ACTIVITY
Print, exactly as they appear in the listing below, the lines from the line with "Trace the outline of every instance of the glasses." to the line with "Trace the outline of every instance of the red lamp.", with both end lines kept.

THE DATA

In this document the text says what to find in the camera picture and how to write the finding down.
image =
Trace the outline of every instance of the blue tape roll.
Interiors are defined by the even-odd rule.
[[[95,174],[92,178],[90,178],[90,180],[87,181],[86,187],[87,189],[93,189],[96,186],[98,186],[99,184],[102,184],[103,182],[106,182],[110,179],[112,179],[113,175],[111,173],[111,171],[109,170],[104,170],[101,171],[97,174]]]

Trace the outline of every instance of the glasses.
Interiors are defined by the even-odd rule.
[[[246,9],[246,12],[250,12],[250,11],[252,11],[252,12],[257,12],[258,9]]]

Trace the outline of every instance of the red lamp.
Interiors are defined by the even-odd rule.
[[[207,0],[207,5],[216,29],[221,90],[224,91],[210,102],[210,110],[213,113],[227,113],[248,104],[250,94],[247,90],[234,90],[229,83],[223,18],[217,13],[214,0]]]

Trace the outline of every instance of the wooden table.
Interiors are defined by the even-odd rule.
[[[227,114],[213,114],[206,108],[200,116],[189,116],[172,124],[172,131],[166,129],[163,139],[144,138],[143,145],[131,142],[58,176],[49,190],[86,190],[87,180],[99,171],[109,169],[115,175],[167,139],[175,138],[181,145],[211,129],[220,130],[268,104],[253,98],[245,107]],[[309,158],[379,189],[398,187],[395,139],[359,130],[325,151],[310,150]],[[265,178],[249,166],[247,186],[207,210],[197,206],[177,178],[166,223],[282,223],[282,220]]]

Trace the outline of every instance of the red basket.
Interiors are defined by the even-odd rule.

SOLUTION TO THIS EXERCISE
Trace the outline of every instance of the glasses.
Interiors are defined by the even-odd rule.
[[[246,9],[246,12],[250,12],[250,11],[252,11],[252,12],[257,12],[258,9]]]

Trace the outline of every instance of the red lamp.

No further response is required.